This started as a feature story about Kaimuki’s speedy and shifty running back Ofa Vehikite.
It will remain a feature about him, but new details have surfaced to also make this an injury update post. Unfortunately for the Bulldogs, Vehikite, who hurt his elbow in the fourth quarter of last Saturday’s 41-32 loss to Kaimuki, is likely out for the rest of the season.
It turns out that Vehikite’s elbow is dislocated and the doctors say that a possible return to action is between four and six weeks away.
On Thursday, Kaimuki coach Reid Yoshikawa put it this way to Bedrock Sports Hawaii, “He’s out for the season. It’s such a blow to the team.”
Thursday night, Vehikite held out the possibility of returning for the playoffs.
“My arm is already feeling better,” he said on a phone call.
If you count forward from the day of the injury, the four-week mark is the day the two-week OIA playoffs start. Six weeks is when the three-week state tournament starts.
But a return will all depend on how well he heals.
“It’s time for other people to step up and shine” Vehikite said about his teammates. “I think I’ll be back for the playoffs. It’s a 50-50 chance.”
Vehikite has been a real sensation for Kaimuki (3-3, 3-2), which sits in fourth place in OIA Division II, right above the postseason cut line.
After not playing in the team’s first game, a 48-6 loss on Kauai to Waimea, he went on a tear, gaining more than 200 yards in each of the next four games and then going over the 100-yard mark in the loss to Kaiser last Saturday.
At 981 rushing yards, Vehikite was on the verge of going over 1,000.
What’s more is that his 240-yard effort in a 57-34 loss to Pearl City was 2 yards shy of Justin Paredes’ single-game rushing school record from 2007.
“The first time I met Ofa was the summer going into his junior year,” Yoshikawa said. “He was playing tag with kids during lunch break.
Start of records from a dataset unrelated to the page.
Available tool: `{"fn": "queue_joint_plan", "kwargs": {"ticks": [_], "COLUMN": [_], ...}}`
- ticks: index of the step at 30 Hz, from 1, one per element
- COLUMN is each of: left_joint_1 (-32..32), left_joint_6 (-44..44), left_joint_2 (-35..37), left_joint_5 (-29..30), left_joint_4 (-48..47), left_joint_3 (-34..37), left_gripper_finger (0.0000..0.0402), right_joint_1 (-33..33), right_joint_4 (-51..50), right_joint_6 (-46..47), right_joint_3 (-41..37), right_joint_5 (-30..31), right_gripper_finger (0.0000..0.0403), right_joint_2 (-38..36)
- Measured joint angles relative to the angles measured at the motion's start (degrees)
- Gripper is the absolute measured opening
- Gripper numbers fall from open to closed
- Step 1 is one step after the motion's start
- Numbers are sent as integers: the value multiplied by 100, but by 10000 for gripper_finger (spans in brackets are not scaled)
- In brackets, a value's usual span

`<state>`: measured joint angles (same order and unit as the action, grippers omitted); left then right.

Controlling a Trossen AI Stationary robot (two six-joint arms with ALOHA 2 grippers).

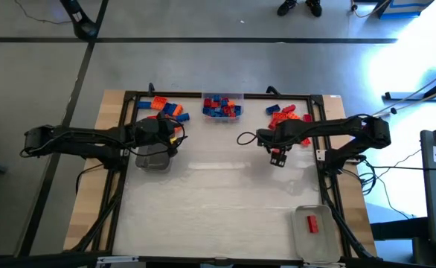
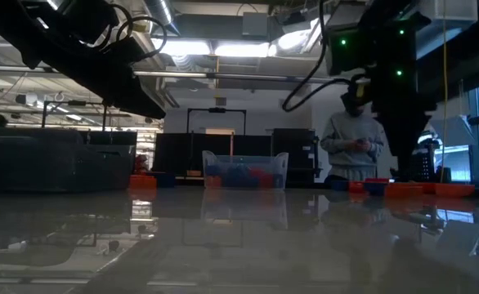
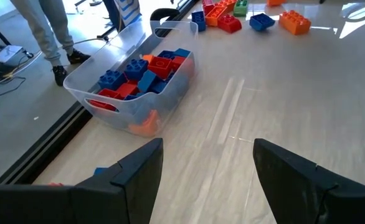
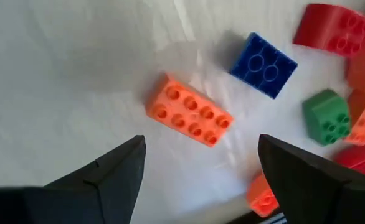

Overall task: Sort blocks by size
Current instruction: Put the orange 8 stud game piece into the gray bin

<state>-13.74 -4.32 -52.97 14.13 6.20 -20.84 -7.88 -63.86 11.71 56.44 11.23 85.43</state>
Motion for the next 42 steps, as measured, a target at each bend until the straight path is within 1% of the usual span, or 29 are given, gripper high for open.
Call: {"fn": "queue_joint_plan", "kwargs": {"ticks": [3, 7, 12, 15, 19, 23, 28, 31, 35, 38, 42], "left_joint_1": [0, 0, 0, 0, 0, 0, 0, 0, 0, 0, 0], "left_joint_6": [-5, -36, -37, -39, -39, -39, -39, -39, -39, -38, -37], "left_joint_2": [0, 0, 0, 0, 0, 0, 0, 0, 0, 0, 0], "left_joint_5": [0, 0, 0, -1, -2, -1, 0, -1, 0, 0, -2], "left_joint_4": [-4, -2, -2, -2, -2, -2, -2, -2, -2, -4, -4], "left_joint_3": [0, 0, 0, 0, 0, 0, 0, 0, 0, 0, 0], "left_gripper_finger": [235, 235, 235, 235, 235, 235, 235, 235, 235, 235, 235], "right_joint_1": [0, 0, 0, 0, 0, 0, 0, 0, 2, 73, 462], "right_joint_4": [61, 230, 921, 1465, 2071, 2178, 2164, 2012, 1480, 964, 354], "right_joint_6": [-578, -984, -1463, -1829, -2234, -2248, -1879, -1373, -353, 190, 769], "right_joint_3": [-138, -415, -851, -1141, -1509, -1655, -1656, -1558, -1166, -765, -211], "right_joint_5": [73, 105, 125, 158, 190, 187, 194, 195, 49, -578, -956], "right_gripper_finger": [308, 308, 302, 284, 245, 200, 137, 134, 134, 134, 134], "right_joint_2": [0, 0, 0, -2, -18, -32, -26, -9, 11, 9, -60]}}
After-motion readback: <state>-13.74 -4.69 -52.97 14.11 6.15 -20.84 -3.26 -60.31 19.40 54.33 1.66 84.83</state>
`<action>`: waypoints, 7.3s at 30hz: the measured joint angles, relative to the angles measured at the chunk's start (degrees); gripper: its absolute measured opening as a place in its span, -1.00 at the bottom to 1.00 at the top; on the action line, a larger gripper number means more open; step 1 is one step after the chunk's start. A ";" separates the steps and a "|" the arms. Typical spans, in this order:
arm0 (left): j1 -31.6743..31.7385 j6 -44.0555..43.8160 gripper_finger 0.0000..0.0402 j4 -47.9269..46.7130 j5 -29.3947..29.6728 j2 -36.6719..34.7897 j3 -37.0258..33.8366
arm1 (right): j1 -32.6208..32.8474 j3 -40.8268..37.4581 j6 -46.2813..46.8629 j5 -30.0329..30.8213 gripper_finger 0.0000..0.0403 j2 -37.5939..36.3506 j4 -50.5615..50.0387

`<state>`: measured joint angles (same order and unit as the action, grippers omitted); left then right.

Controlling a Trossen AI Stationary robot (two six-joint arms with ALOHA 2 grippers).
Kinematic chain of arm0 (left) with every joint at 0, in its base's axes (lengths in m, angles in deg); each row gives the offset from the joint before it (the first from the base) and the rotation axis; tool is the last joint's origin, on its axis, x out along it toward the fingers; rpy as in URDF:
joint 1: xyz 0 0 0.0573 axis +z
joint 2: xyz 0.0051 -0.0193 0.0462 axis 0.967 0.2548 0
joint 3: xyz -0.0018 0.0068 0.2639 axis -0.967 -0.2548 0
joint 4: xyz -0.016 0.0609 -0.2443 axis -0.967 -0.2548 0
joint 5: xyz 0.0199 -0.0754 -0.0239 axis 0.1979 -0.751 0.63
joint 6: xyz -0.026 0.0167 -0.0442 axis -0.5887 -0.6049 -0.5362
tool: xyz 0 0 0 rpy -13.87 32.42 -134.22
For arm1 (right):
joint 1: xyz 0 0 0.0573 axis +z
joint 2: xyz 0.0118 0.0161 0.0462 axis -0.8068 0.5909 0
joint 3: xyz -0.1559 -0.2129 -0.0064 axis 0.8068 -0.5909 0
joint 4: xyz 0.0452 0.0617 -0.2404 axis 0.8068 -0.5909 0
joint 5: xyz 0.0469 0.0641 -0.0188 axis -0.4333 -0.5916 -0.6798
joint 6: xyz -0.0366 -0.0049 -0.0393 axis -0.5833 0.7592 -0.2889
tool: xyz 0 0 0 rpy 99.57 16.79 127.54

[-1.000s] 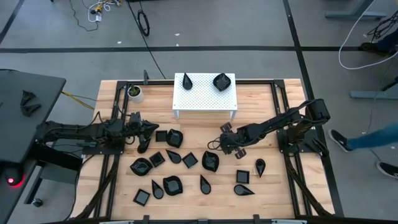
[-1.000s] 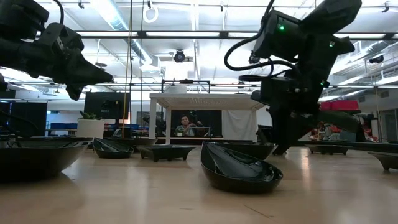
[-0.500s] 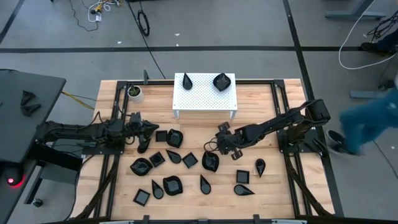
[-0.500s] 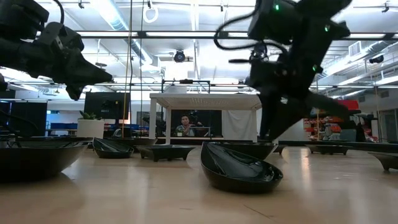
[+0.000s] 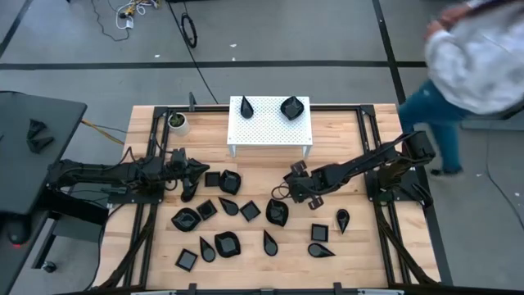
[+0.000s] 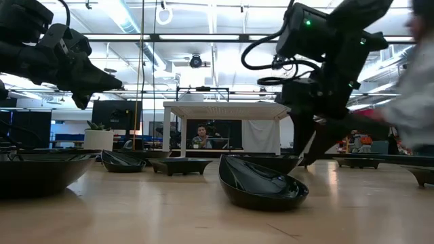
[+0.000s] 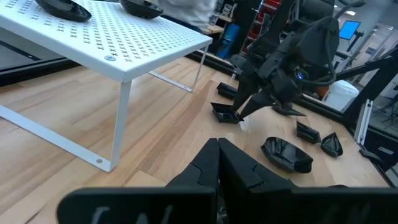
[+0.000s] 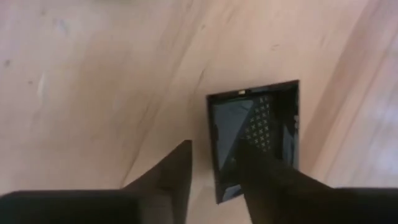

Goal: Pick & Place Mini shaped plates
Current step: Put the black square plate on the shelf, then stack the black drop-shaped plate on top of the other black drop-shaped plate on the shelf

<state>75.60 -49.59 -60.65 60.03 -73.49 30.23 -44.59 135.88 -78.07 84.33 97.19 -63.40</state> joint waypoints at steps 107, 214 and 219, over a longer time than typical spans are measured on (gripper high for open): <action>0.00 -0.59 -0.96 -0.64 1.75 0.02 -0.01 | 28.24 -13.37 122.45 -39.77 -0.05 -26.62 -16.59; 0.02 -1.22 -0.96 -0.84 4.11 0.02 0.00 | -9.94 -3.51 58.75 -13.36 -0.42 -4.38 24.39; 0.02 -1.16 -0.96 -0.96 4.09 0.02 -0.02 | -11.24 -4.02 51.09 -5.59 -0.21 -2.97 23.12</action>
<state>75.62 -50.75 -61.61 64.12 -73.47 30.22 -55.83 131.86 -26.98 78.74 94.23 -40.28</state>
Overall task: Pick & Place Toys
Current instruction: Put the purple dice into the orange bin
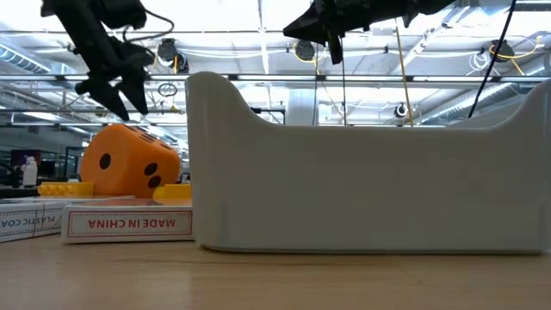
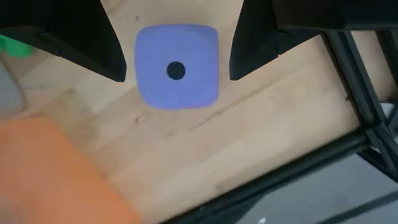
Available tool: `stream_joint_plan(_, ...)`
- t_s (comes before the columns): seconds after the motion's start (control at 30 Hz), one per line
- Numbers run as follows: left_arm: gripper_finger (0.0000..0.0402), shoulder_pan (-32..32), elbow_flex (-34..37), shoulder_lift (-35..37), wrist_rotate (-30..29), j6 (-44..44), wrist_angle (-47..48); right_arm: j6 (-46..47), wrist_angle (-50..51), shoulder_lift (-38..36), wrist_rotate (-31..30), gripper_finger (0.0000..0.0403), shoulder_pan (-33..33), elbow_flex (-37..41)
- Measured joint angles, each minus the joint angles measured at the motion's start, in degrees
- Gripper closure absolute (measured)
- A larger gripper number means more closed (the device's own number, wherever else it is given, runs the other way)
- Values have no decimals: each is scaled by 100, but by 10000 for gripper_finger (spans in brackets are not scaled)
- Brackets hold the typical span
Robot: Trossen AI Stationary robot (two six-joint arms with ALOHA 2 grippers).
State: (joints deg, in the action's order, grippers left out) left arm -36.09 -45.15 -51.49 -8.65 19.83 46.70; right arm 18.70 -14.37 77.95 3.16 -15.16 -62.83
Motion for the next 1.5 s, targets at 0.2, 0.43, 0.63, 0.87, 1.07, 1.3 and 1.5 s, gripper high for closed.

At first, I thought he was just running through the hallways, not knowing he was playing tag with special needs autistic kids. He was letting them tag him and then running after them. It was a warm my heart kind of thing.”
After the COVID-canceled season of 2020, Vehikite played for the Bulldogs the COVID-delated 2021 season, taking the advice of coaches to switch to running back from wide receiver.
Kaimuki’s Ofa Vehikite.
“Last year, he was hitting hole and not letting the blocks develop,” Yoshikawa said, “and he missed a few games with a concussion.”
After playing baseball last spring and hitting the weight room throughout the whole offseason, Vehikite was ready for his breakout year.
“He lifted steadily in March, April, May and was tested in June, when he, some linemen and (wide receiver) Jeremiah White were all squatting 400 pounds,” the coach added. “And by May, we had up to 23 guys lifting.”
The 5-foot-7 Vehikite gained heft, zooming to 177 pounds from his playing weight of about 150 when Yoshikawa first met him.
When the senior running back was down for more than 5 minutes on the field with his newly dislocated elbow Saturday, his mom Kalatiola, across the whole field and way up in the stands at Kaiser, yelled, “Ofa, talk to me!”
On Thursday, Vehikite said that the coaches told him to put his thumb up, but that he couldn’t. So, instead, a coach put his thumb up. Some huddled Kaiser players saw that and yelled toward the mom: ‘He says he’s OK!’ ”
Of course, Vehikite will continue to go to practice and games to support the rest of the Bulldogs, who have a huge matchup against first-place Nanakuli (5-1, 5-0) at the Roosevelt High field on Saturday.
“I’m still part of the team,” he said. “I don’t want to not show up and feel left out. I don’t want them to say, ‘You’re injured. You don’t have to go to practice.’ I’m going to keep going and showing the same effort that they show to me.”